Overview

This document will present the big picture of how data is indexed and searched in SES.

Bundle Structure

SES replicates the Shopware Bundle structure to a certain level:

  • ESIndexingBundle: Services for indexing data
  • SearchBundle: General components which are not necessarily bound to ElasticSearch such as Facet and FacetResult objects
  • SearchBundleES: Components specific to ES, such as FacetHandler

Services specific to SES can be found in EnterpriseSearchBundle:

  • AlternativeTerm: Performs an additional ES search in order to find alternative search terms for the given search term
  • Dictionary: Provides language specific dictionaries used during indexing
  • Explain: Enables the ES "Explain" functionality for the preview search in Shopware's backend
  • HistoryBoosting: Defines the amount of boost for certain fields
  • ImportExport: Import/Export functionality for settings
  • SearchConfig: Representation of the backend search configuration (e.g. relevance, boosting…)
  • Session: Session Wrapper for the Shopware Session which is easier to inject / test
  • SynonymSearch: Perform searches for synonyms

Indexing data

Indexing describes the process of making data from Shopware available in ElasticSearch and keeping it up to date.

Indexing components

SES adds various content pages to the Shopware search. For that reason, it provides additional indexer for blogs, shopping worlds, categories, static pages, manufacturers and synonyms. All of these services can be found in SwagEnterpriseSearch\Bundle\ESIndexingBundle. The main entry point of each of these components is the so called DataIndexer, which is registered in the DI container with the tag shopware_elastic_search.data_indexer. It will either index all entities of a given type (e.g. blogs) in the populate method for full updates or just index certain entities of a given type in the index method for partial updates.
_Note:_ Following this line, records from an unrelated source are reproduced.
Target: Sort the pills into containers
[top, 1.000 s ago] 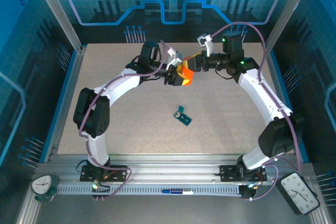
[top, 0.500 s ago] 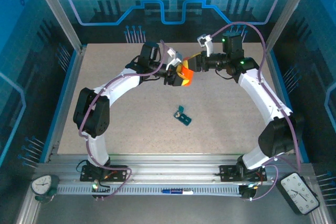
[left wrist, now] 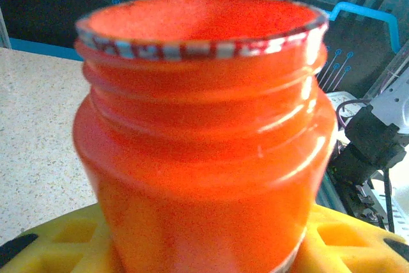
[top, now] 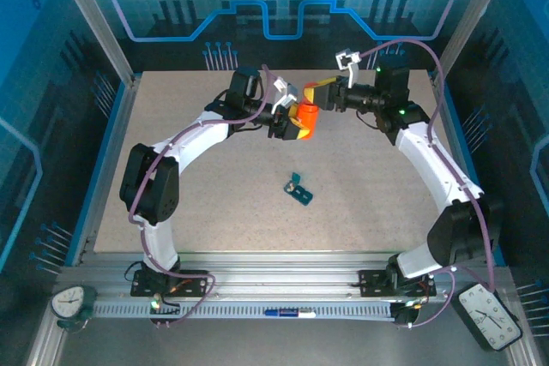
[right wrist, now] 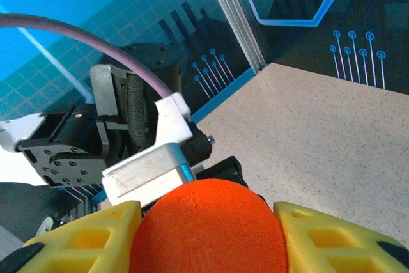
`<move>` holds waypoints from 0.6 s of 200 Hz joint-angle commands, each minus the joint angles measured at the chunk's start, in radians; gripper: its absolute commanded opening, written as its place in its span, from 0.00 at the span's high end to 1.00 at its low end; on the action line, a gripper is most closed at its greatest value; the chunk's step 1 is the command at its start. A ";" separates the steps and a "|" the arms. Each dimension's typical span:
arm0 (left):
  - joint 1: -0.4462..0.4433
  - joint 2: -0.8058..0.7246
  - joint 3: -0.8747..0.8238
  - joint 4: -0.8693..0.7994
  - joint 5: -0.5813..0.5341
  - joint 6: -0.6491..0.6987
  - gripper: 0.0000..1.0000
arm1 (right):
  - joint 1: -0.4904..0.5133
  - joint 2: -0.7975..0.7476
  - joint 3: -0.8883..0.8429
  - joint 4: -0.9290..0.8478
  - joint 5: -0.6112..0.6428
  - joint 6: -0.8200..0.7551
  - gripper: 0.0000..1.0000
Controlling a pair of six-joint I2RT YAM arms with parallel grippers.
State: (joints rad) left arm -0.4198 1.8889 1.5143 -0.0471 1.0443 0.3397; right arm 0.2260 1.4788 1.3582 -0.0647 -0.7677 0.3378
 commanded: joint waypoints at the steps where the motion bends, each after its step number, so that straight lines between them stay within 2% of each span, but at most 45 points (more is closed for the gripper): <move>1: 0.007 -0.014 0.039 -0.002 0.033 0.001 1.00 | -0.010 -0.023 -0.015 0.055 -0.008 0.010 0.80; 120: 0.007 -0.017 0.050 -0.014 0.029 0.007 1.00 | -0.007 -0.026 -0.104 0.043 -0.040 -0.010 0.80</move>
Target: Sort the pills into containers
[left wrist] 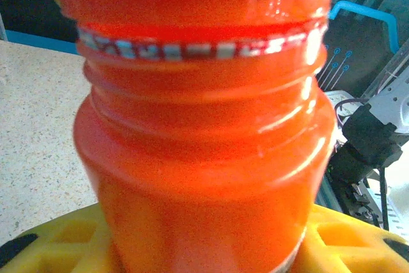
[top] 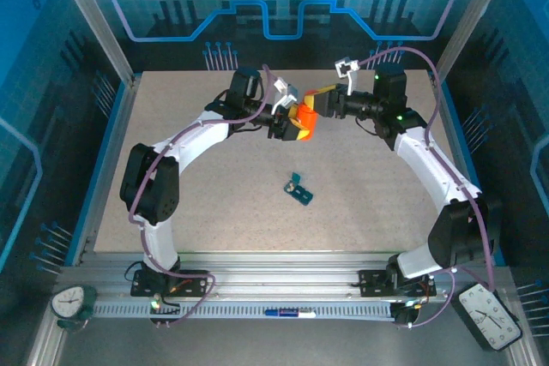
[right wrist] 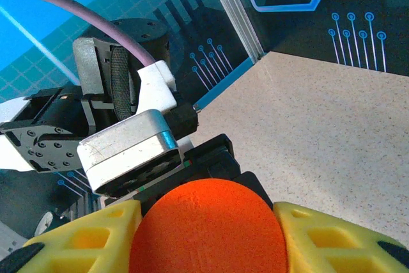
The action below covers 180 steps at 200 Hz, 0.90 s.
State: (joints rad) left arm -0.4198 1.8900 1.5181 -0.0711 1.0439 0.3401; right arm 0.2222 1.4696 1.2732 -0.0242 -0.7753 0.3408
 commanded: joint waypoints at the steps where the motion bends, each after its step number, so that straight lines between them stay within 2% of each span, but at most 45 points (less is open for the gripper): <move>1: 0.007 -0.019 0.047 0.010 0.029 0.007 1.00 | -0.003 -0.016 -0.018 0.003 -0.034 -0.013 0.81; 180: 0.006 -0.013 0.062 -0.008 0.031 0.012 1.00 | 0.038 0.058 0.045 -0.087 -0.041 -0.059 0.81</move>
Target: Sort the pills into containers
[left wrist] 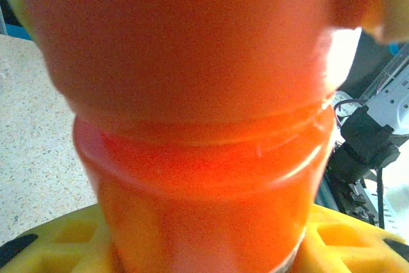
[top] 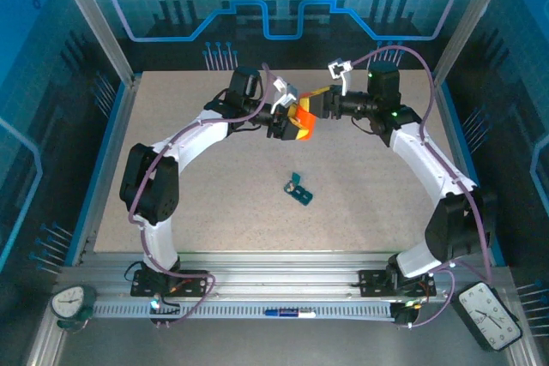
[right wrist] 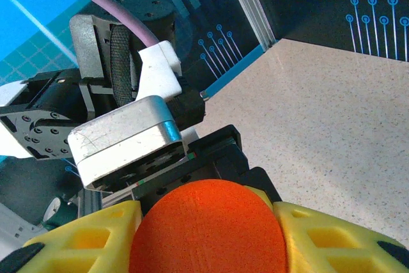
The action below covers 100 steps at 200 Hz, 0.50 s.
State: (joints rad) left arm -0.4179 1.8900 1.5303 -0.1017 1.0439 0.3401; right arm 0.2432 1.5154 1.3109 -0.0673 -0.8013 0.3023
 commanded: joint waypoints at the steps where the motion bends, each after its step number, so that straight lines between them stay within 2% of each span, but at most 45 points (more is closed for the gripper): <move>1: 0.004 -0.013 0.050 0.022 0.031 0.011 1.00 | 0.017 0.011 0.006 -0.044 -0.014 -0.020 0.81; 67: 0.005 -0.011 0.056 0.034 0.021 0.005 1.00 | 0.025 -0.035 -0.061 -0.007 0.049 0.002 0.80; 100: 0.004 -0.005 0.063 0.030 0.018 0.004 1.00 | 0.038 -0.047 -0.070 -0.026 0.086 -0.009 0.74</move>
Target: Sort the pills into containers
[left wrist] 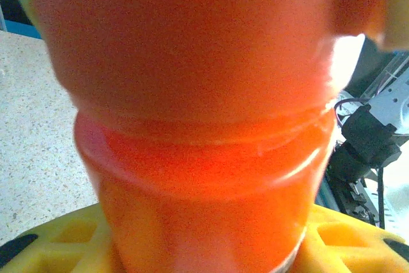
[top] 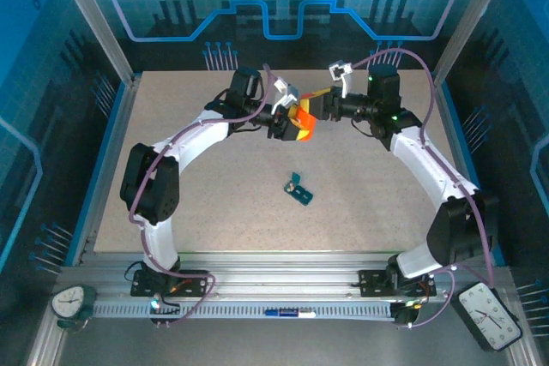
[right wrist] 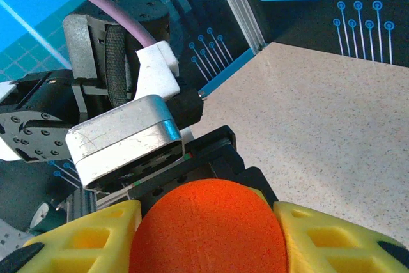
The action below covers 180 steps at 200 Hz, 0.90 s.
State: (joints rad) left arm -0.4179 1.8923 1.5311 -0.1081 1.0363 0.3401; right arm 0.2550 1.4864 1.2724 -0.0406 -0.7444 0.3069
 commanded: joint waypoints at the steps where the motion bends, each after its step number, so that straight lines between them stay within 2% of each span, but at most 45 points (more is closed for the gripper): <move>1: 0.004 -0.007 0.063 0.037 0.025 0.004 1.00 | 0.027 -0.018 -0.031 -0.053 0.029 -0.013 0.74; 23: 0.004 -0.002 0.064 0.036 0.025 0.001 1.00 | 0.029 -0.024 -0.030 -0.054 0.041 -0.008 0.70; 69: 0.004 0.003 0.064 0.033 0.024 -0.001 1.00 | 0.030 -0.031 0.000 -0.072 0.058 -0.004 0.55; 123: 0.005 0.010 0.067 0.018 0.021 0.010 1.00 | 0.027 -0.060 0.024 -0.092 0.073 -0.002 0.29; 150: 0.005 0.016 0.075 0.014 0.022 0.010 1.00 | 0.017 -0.094 0.014 -0.116 0.049 -0.017 0.18; 180: 0.005 0.025 0.086 0.002 0.026 0.019 1.00 | -0.027 -0.168 -0.029 -0.125 -0.020 -0.045 0.13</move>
State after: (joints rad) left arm -0.4179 1.8992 1.5703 -0.1009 1.0370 0.3405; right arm 0.2646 1.4002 1.2686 -0.1425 -0.6926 0.2951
Usually every DataIndexer will have a method called createQuery which reads all affected IDs for the full index. The Provider service is then used to read the actual data for that entity, e.g. "name", "author" and "content" for a blog. At this point every Provider needs to make sure, that all relevant information for the frontend are indexed into ElasticSearch, so that no additional queries are needed in the frontend in order to fetch e.g. URLs, images etc.

Also every component has a Mapping service registered to the DI tag shopware_elastic_search.mapping. It provides the ElasticSearch mapping data, such as "id is an integer" or "description is an english text field".

The so called SuggestionBuilder of each component is responsible for providing the search terms each entity will match to and also provides the suggestions being shown as "search term suggestions" of the ajax search. Usually the SuggestionBuilder will make use of the SuggestionStringExploder service, which will split compound words into individual words based on dictionaries.

How indexing is triggered

By default Shopware provides commands such as sw:es:index:populate (full index) and sw:es:backlog:sync (partial update usually run by a cronjob). These will automatically apply for SES as well. Full indexes are handled by the populate method of the DataIndexer services, partial updates are handled by the synchronize method of the Synchronizer services. Shopware will pass all current indexing backlog entries to these services which will then extract the IDs of those entries, which are handled by the current services. So the BlogSynchronizer will only handle backlogs of the type blog. The extracted IDs will then be passed to the index method of the DataIndexer.

In order to recognize which entities needs to be re-indexed, the class SwagEnterpriseSearch\Subscriber\ORMBacklogSubscriber will register to all lifecycle events of the handled content types (blogs, categories etc) and write the corresponding backlog entries for those.

Immediate Indexing

If immediate indexing is enabled, SES will index changed entities right away and not wait for a cronjob to run.

return [
    'db' => [...],
    'es' => [
        'immediate_index' => true;
        ...
    ],
];    

The following section describes, how SES extends Shopware in order to make the content search available and how SES applies the search configuration.

General pattern

All additional information provided by SES (such as suggestions and content pages) are added by the SwagEnterpriseSearch\Bundle\SearchBundle\SuggestionFacet and its handler SwagEnterpriseSearch\Bundle\SearchBundleES\SuggestionHandler. The handler adds the corresponding suggestions queries to the main ElasticSearch query in the handle method and hydrates the results into SwagEnterpriseSearch\Bundle\SearchBundle\SuggestionFacetResult. For that reason SuggestionFacetResult contains all non-product search results such as search suggestions, blogs, manufacturers, categories, shopping worlds and static pages.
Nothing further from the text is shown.